Sur les 25 mots clés les plus présents dans l’utilisation des mèmes, 14 sont intrinsèquement liés à la vie politique — soit un taux de 60%. S’ensuivent une série de termes non moins symboliques et politiques, que le site regroupe sous le terme générique d’identité (« LGBT », « vegan », « Christian », « black », « white »), et dont les mèmes s’y rapportant ont connu une nette progression sur le web. Enfin, certains termes sont passés de l’inexistence la plus totale en janvier 2016, à une utilisation accrue à travers les mèmes début 2017.

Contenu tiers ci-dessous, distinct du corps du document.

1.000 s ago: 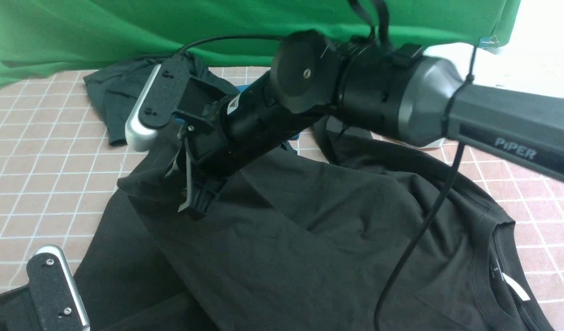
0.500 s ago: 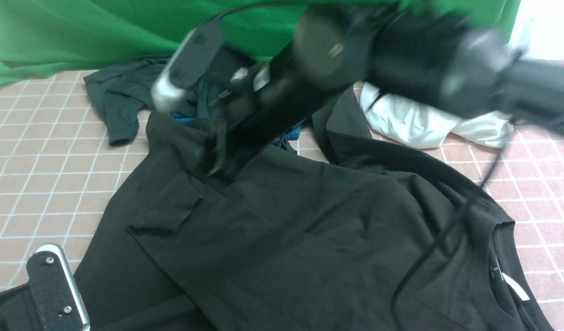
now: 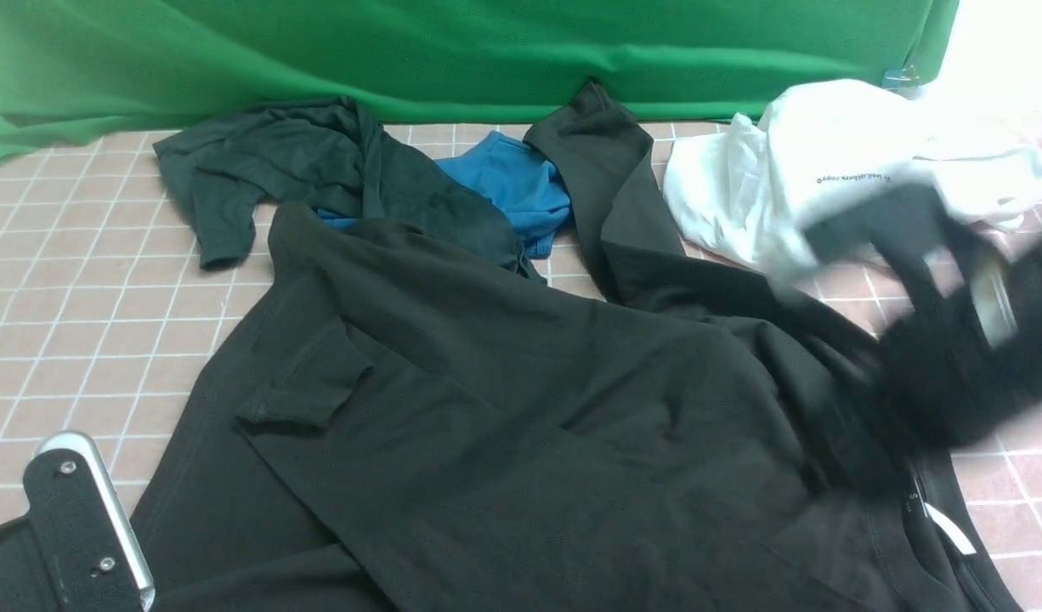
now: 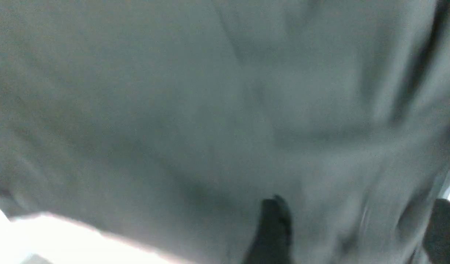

Concernant les personnalités politiques, Me.me note qu’en septembre 2016, les mèmes renvoyant à Donald Trump et Hilary Clinton suivaient à peu près la même évolution. À partir du mois de novembre, les mèmes mentionnant le futur quarante-cinquième président des États-Unis ont dépassé de 20 000 unités ceux se rapportant à Hillary Clinton.
Impossible de contester les chiffres : Donald Trump remporte sans tricher l’élection de la personnalité politique la plus « mème-ifiée ». L’analyse montre également que depuis l’élection présidentielle américaine, le nom de « Putin » a commencé à inspirer de plus en plus les mèmes.
Les échéances électorales et les tribulations du personnel politique ne sont pas les seuls sujets qui ont pullulé parmi les mèmes partagés sur Internet. La thématique des « fake news », très féconde en ligne, a connu un franc succès et alimenté la dimension humoristique de nombreux mèmes, tel un produit dérivé de la tendance précédemment citée autour de Donald Trump.
Même constat du côté des mots « racism », « Nazi » ou « white supremacy » dont la fréquence a explosé dans le partage de mèmes en ligne. À nouveau, difficile de ne pas y voir une illustration de la façon dont les internautes se sont emparés et ont détourné les propositions politiques de Donald Trump en matière d’immigration.
Les identités sexuelles et de genre ne sont pas oubliées du classement, avec un net avantage pour les mèmes mentionnant « LGBT » et dont l’utilisation a explosé à compter d’octobre 2016. Quant aux mèmes mentionnant l’appartenance religieuse, le terme « Muslim » a connu une augmentation de 9 000 % tout au long de l’année 2016.
Symbole de résistance politique
Il est une dernière catégorie de mots clés que l’univers du mème a largement mobilisé pendant l’année qui vient de s’écouler : la résistance politique. « Protest », « movement », « resistance » et « march » ont particulièrement été employés dans les mèmes en 2016, avec une impressionnante augmentation dans la période qui a suivi l’élection présidentielle américaine.
Évidemment, ces observations resteraient à compléter. Sur l’ensemble des mèmes devenus viraux en l’espace d’un an, combien d’entre eux sont restés à l’état de blagues gentillettes, reflétant le côté lumineux du web, à l’instar des mèmes respectueux ? Au contraire, combien se sont fait le relais des pires intentions ?
Malgré tout, l’analyse permise par les données de Me.me a le mérite de rappeler que nous aurions tort de sous-estimer la portée de ces matériaux numériques, vecteurs d’une symbolique et miroirs des cultures humaines. Qui sait, les historiens de demain décortiqueront peut-être notre présent en examinant à la loupe les mèmes.